Voting, votes and honest election results are not enough to prevent elected officials from misbehaving or misgoverning once they get into office. Constitutional checks and balances are not usually sufficient enough to check and balance the activities of those in power abuses of power in the from of malfeasance, misfeasance and nonfeasance. Such abuses are hard to detect by the everyday citizens and those in government have no incentive to report them. Those who independently report such incidences quickly become “enemies of the state”. Therefore, other strong pressures and institutions are required to subject the those in power to govern well, but they must emerge from the citizens themselves or a significant number of them. Nigeria is no exception.
Dynamic social movements often sound grandiose, the stuff of great men and are shrouded in numerous assumptions and myths. A social movement is simply a civic tendency of expectation among ordinary citizens translated into organised groups capable of realising their goals through indirect but mostly direct action. Nigeria has sufficiently experienced social movements such as the Independence movement (from colonial-rule) and the Pro-democracy movement (against military-rule) of the 1950s and 1990s, respectively, which were largely successful. The logic of those movements was constant and consistent pressure, that is why they worked. However, there has not been any tangible social movements marshalled against utterly “bad democratic-rule” in Nigeria which has been in ascension for 19 years. That in itself is an opportunity perennially missed by good active citizens but for how much longer?
Unemployed graduates and skilled workers; women who want to work and do business without sexual molestation; Nigerians without access to good medical and health care; those without electricity, water and sanitation; those who see their children starving to death or face hunger daily; youths who want to participate in electoral politics; these are all potential social movements or roots for the genesis of them. The opportunities for the establishment and mobilisation of strong social movements that can bend the will of government in Nigeria has no paucity, there would also be no shortage of constant and consistent pressure from the aforementioned groups and more.
On another level we have the market women’s movement, students movements, the Niger Delta militant movement, the get-rich-quick movement, the social media movement. All have had their impacts on the political, economic and social life of Nigeria. However, none has had any significant impact on the way Nigeria is governed since they serve the interests of individual actors, rather than the society at large, with the exception of student movements. It must be emphasised that sponsored NGOs (non-governmental organisations) are not social movements or evidence of such.
The auxiliary politics of effective civil disobedience has to become a customarily embodied practice in Nigeria if change is desired but can only achieved on the back of significant and focused social movements. Since the Nigerian Labour Congress appears to have been thoroughly co-opted, compromised and corrupted, it is time for other dynamic organisations to emerge that will carry torch of civil disobedience effectively in Nigeria. They may exist but the people may have not realised the value of their existence or their coordinators may have to work a little harder. The feasibility and practicality of civil disobedience will be left to a later publication.
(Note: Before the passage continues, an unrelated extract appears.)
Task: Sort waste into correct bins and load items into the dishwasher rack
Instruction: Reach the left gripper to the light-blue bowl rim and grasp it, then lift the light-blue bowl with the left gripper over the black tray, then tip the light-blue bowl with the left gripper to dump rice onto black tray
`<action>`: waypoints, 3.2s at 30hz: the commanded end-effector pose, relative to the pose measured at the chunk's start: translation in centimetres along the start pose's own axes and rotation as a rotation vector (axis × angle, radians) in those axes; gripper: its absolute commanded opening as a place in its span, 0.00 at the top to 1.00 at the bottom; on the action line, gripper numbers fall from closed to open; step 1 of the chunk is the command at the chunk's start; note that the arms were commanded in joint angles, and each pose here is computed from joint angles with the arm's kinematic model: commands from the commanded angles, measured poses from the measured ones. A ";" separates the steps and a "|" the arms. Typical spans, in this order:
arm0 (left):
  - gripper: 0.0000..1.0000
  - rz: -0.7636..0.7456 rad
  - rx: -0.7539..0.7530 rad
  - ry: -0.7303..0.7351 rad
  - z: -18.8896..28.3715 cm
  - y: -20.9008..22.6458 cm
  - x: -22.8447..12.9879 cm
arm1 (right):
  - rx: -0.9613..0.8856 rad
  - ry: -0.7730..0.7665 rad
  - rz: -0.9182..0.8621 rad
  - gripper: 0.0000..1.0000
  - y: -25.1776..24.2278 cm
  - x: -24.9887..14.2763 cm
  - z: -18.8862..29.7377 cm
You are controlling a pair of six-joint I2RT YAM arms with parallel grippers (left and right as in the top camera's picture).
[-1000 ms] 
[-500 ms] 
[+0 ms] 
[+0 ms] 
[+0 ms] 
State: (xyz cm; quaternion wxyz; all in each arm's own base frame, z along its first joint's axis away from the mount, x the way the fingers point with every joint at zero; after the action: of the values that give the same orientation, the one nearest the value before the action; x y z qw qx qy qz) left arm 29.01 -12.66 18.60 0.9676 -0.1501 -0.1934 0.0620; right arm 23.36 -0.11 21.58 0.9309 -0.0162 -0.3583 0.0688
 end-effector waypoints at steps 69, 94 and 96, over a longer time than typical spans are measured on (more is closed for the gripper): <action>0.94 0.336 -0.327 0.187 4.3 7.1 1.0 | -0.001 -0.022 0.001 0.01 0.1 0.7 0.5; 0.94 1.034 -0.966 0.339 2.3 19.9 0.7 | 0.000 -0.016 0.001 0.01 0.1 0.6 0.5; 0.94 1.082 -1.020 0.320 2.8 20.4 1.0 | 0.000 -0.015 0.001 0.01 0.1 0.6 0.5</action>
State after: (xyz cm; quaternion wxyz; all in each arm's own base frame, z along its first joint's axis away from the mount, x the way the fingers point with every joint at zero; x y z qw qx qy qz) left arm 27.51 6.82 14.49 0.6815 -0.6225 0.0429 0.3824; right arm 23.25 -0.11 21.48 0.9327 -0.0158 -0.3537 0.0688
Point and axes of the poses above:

Some will emphatically argue that civil disobedience in the form of strikes, occupations, boycotts, protests marches, media blitzes, transport blockages etc. do not work in Nigeria. The reality is that such actions have usually been carried out by groups that are too small to have the effect of a proper social movement. Furthermore, the mono-linear efforts of an increasingly undermined Nigerian Labour Congress (internally and externally) had not mustered the capabilities of a social movement, worthy of the title. Nevertheless, the time is now ripe with abundant opportunities for the emergence of new dynamic social movements in Nigeria to save it from those who misgovern her.
Non-violent civil disobedience if successful, very competently prevents the need for violent disobedience. This is a desirable aspect of social movements; peace-in-action. Look at recent events. Since President Muhammadu Buhari decided to enforce a strong hand against already aggrieved groups [in defying the wisdom of democracy is government by discussion] it has resulted in violent civil disobedience in many parts of Nigeria.
Niger Delta Avengers (NDA) decided to blow up oil-exporting infrastructure in the Niger Delta to get their message to Buhari since he vowed he would not “discuss” (but deal ruthlessly) with them unlike his predecessor, President Yar’Adua did to secure peace. Negotiations were later sort between the NDA and the Buhari administration, the government yielded. Boko Haram made it clear that the Buhari government cannot be brutal with them then expect the abducted girls of Bring Back Our Girls notoriety or fame cannot be released for free. A ransom had to be paid to release some of the girls and over a hundred more new girls were again very recently. More ransoms to be paid.
Non-violent civil disobedience forces or encourages discussion and negotiation between government and the agitators representing social movements if sufficient pressure is mounted constantly and consistently. However, if a government is inflexible enough or so insensitive as to allow the precipitation of violent civil disobedience, it has lost. The government is then forced into heavy military action or to undertake the negotiation it first avoided in the aftermath. As the NDA and Boko Haram cases clearly demonstrate, it is very costly to the state to use arms to suppress disobedience.
Social movements may be the only hope Nigeria has to thoroughly salvage its democracy. Do you beg to differ?